__Exercise requirements__:
After locating the line containing "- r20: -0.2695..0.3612", transcribe that line and all following lines exactly, stopping only at the end of the records.

==== Study material ====

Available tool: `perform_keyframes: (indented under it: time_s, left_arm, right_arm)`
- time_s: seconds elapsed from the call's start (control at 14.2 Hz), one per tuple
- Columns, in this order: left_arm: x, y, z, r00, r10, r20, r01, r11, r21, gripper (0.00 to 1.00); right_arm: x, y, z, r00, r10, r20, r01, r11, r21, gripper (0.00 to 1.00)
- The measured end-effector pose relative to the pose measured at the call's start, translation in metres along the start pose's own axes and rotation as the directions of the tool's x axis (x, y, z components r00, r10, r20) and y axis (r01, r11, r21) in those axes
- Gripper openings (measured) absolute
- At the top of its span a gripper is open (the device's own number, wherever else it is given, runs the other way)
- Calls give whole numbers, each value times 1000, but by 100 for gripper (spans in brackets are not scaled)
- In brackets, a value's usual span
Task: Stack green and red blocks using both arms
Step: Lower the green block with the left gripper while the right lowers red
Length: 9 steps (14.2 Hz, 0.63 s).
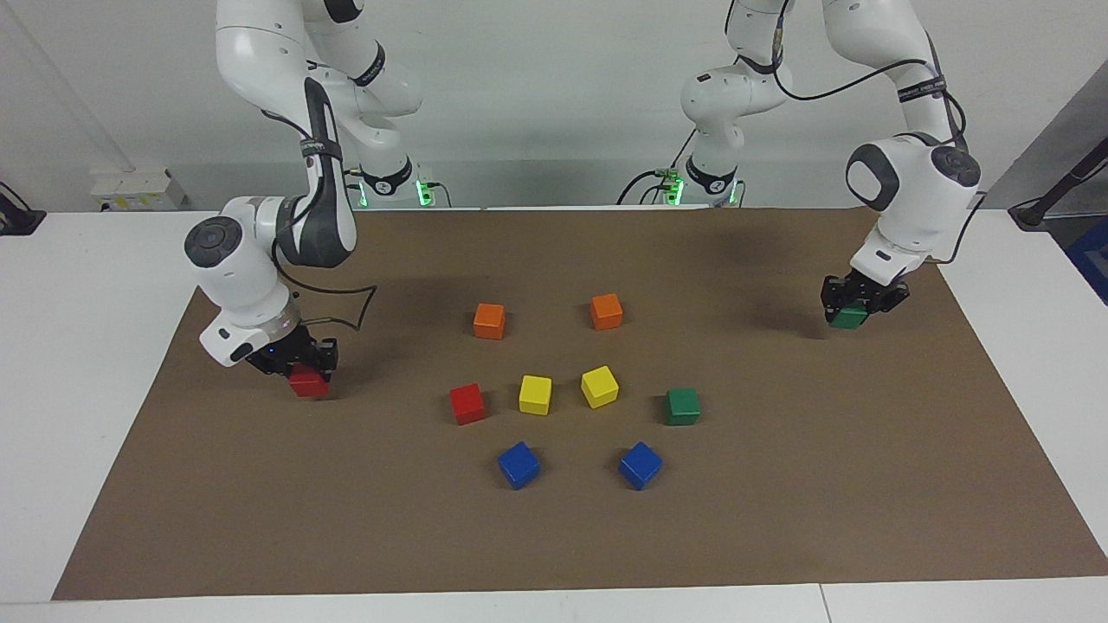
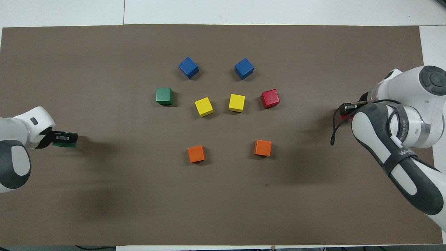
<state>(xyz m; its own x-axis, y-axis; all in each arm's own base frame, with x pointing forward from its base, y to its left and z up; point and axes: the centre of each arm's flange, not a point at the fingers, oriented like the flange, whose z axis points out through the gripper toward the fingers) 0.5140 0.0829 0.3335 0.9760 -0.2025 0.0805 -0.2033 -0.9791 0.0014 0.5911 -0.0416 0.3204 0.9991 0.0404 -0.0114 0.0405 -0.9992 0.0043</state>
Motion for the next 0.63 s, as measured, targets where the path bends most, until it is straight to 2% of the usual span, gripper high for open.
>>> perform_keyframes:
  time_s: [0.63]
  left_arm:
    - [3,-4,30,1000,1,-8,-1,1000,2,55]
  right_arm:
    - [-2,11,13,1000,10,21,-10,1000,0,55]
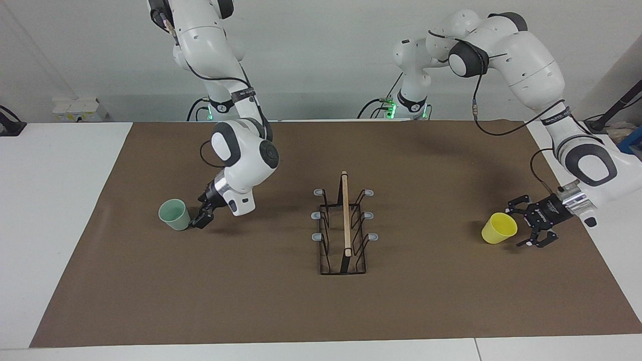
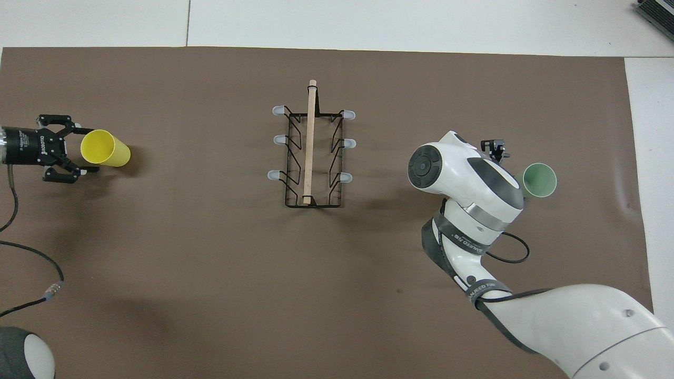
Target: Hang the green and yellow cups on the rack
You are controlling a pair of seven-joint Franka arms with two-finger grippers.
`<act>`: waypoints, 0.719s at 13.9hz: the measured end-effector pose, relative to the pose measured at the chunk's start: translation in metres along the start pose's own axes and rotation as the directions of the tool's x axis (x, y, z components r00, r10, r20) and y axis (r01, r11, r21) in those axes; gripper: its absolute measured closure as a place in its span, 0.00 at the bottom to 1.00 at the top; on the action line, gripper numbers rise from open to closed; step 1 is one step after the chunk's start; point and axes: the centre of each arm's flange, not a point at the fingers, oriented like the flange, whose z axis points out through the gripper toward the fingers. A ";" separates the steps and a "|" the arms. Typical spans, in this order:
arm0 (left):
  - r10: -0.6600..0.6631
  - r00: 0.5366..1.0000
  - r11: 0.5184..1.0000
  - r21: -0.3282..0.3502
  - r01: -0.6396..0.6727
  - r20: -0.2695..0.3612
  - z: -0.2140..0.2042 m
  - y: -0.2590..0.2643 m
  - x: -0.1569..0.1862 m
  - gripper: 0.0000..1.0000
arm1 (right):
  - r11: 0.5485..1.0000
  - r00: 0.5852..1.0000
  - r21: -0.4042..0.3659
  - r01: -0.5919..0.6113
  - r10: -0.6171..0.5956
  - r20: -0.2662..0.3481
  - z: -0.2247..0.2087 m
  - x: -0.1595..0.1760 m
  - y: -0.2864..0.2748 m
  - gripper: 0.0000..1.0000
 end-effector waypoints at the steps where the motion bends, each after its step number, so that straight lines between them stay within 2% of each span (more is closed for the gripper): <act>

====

__Solution to the problem__:
  - r20: -0.2695..0.3612
  - z: -0.2140..0.2042 m
  - y: -0.2590..0.2643 m
  - x: -0.1569..0.1862 m
  - gripper: 0.0000..1.0000
arm1 (right):
  - r11: 0.5485..1.0000
  - r00: 0.5852..1.0000
  - r21: -0.4042..0.3659
  - r01: -0.5919..0.6113
  - r10: -0.6171..0.5956
  - r20: -0.2662..0.3481
  - z: -0.2247..0.2087 m
  - x: -0.1595..0.1760 m
  - y: -0.2864..0.2748 m
  - gripper: 0.0000..1.0000
 end-effector waypoints at the steps where the motion bends, each after its step number, so that straight lines between them stay within 2% of each span (more is closed for the gripper): <act>

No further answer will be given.